Only the lines from the opening of the material through the line bearing "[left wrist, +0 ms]" should be reproduced, exactly and without pictures.

→ **Given material**:
▽
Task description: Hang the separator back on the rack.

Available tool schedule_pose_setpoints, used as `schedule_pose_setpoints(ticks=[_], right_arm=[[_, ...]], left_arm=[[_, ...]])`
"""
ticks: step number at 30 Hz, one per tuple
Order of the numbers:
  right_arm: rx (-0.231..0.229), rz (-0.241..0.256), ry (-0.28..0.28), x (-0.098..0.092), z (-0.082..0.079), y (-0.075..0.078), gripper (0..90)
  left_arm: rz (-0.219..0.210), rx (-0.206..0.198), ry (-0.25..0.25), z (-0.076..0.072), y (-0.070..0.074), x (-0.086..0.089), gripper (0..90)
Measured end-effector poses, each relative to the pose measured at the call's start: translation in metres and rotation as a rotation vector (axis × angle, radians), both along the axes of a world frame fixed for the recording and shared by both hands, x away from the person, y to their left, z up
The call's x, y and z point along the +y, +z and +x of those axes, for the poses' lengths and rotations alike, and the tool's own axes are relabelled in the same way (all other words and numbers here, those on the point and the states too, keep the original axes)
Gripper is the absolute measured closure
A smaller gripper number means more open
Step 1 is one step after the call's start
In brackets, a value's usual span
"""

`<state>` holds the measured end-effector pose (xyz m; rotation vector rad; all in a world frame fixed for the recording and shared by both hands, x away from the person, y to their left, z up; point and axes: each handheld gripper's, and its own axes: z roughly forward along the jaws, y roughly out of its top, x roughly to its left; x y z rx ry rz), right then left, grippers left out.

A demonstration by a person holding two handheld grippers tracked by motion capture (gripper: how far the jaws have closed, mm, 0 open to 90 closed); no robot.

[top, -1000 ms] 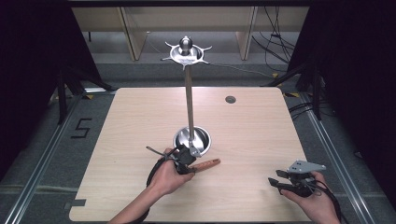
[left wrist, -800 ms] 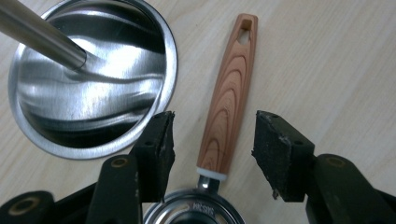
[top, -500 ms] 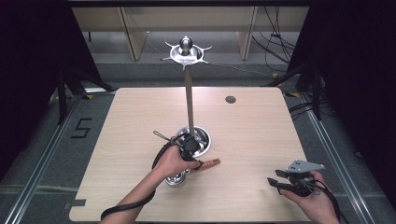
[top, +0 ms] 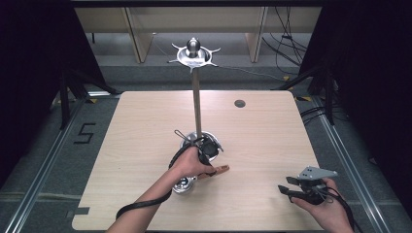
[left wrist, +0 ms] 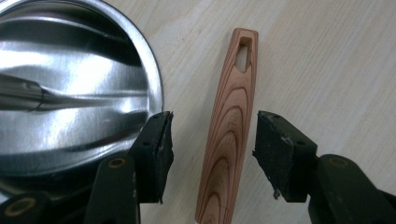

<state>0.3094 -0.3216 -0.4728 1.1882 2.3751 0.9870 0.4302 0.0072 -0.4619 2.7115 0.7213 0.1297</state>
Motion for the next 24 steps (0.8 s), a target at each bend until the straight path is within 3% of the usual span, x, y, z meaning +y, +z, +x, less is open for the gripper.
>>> schedule_pose_setpoints(ticks=[6, 8, 11, 18, 24], right_arm=[[-0.011, -0.023, 0.016, -0.003, 0.0, 0.001, 52.2], [-0.019, -0.008, 0.014, -0.003, 0.0, 0.0, 52.2], [0.004, -0.002, 0.009, -0.001, -0.001, 0.001, 52.2], [0.0, -0.006, 0.007, -0.002, -0.001, 0.001, 52.2], [0.002, -0.007, 0.007, -0.001, -0.001, 0.001, 52.2]], left_arm=[[0.008, 0.02, -0.01, 0.0, -0.004, -0.009, 47.3], [0.024, 0.028, -0.016, 0.001, -0.006, -0.01, 47.4], [0.033, 0.031, -0.021, 0.002, -0.009, -0.01, 48.1], [0.045, 0.057, -0.022, 0.003, -0.015, -0.009, 50.6], [0.067, 0.08, -0.045, 0.002, -0.016, -0.01, 57.5]])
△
→ **Your response**:
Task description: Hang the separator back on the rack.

Available tool schedule_pose_setpoints, used as `schedule_pose_setpoints(ticks=[_], right_arm=[[_, ...]], left_arm=[[_, ...]])`
"""
ticks: step number at 30 Hz, one per tuple
Order of the numbers:
  right_arm: rx (-0.231..0.229), rz (-0.241..0.256), ry (-0.28..0.28), x (-0.098..0.092), z (-0.082..0.079), y (-0.075..0.078), gripper (0..90)
  left_arm: rz (-0.219..0.210), rx (-0.206..0.198), ry (-0.25..0.25), z (-0.076..0.072), y (-0.070..0.074), x (-0.086..0.089), gripper (0..90)
Measured end-effector poses, each relative to the pose measured at the call's start: translation in metres and rotation as a rotation vector (axis × angle, radians), both along the axes of a world frame fixed for the recording and shared by both hands, x away from the person, y to their left, z up
The call's x, y and z point along the +y, +z and +x of those axes, for the poses' lengths and rotations alike, and the tool's own axes are relabelled in the same way (all other words and numbers here, those on the point and the states too, keep the original axes)
Gripper is the absolute measured closure
A smaller gripper number means more open
Step 1 is one step after the call's start
In brackets, a value's usual span
"""

`<state>` holds the measured end-effector pose (xyz m; rotation vector rad; all in a world frame fixed for the recording and shared by both hands, x away from the person, y to their left, z up; point and axes: each handheld gripper's, and its own axes: z roughly forward along the jaws, y roughly out of its top, x roughly to its left; x y z rx ry rz), right then left, grippers left out.

A demonstration by a person holding two handheld grippers tracked by motion capture (gripper: how far the jaws have closed, mm, 0 open to 90 closed); no robot.

[top, -1000 ms] 
[left wrist, -800 ms] 
[top, -500 ms] 
[top, +0 ms] 
[left wrist, +0 ms] 

The output above is the complete answer.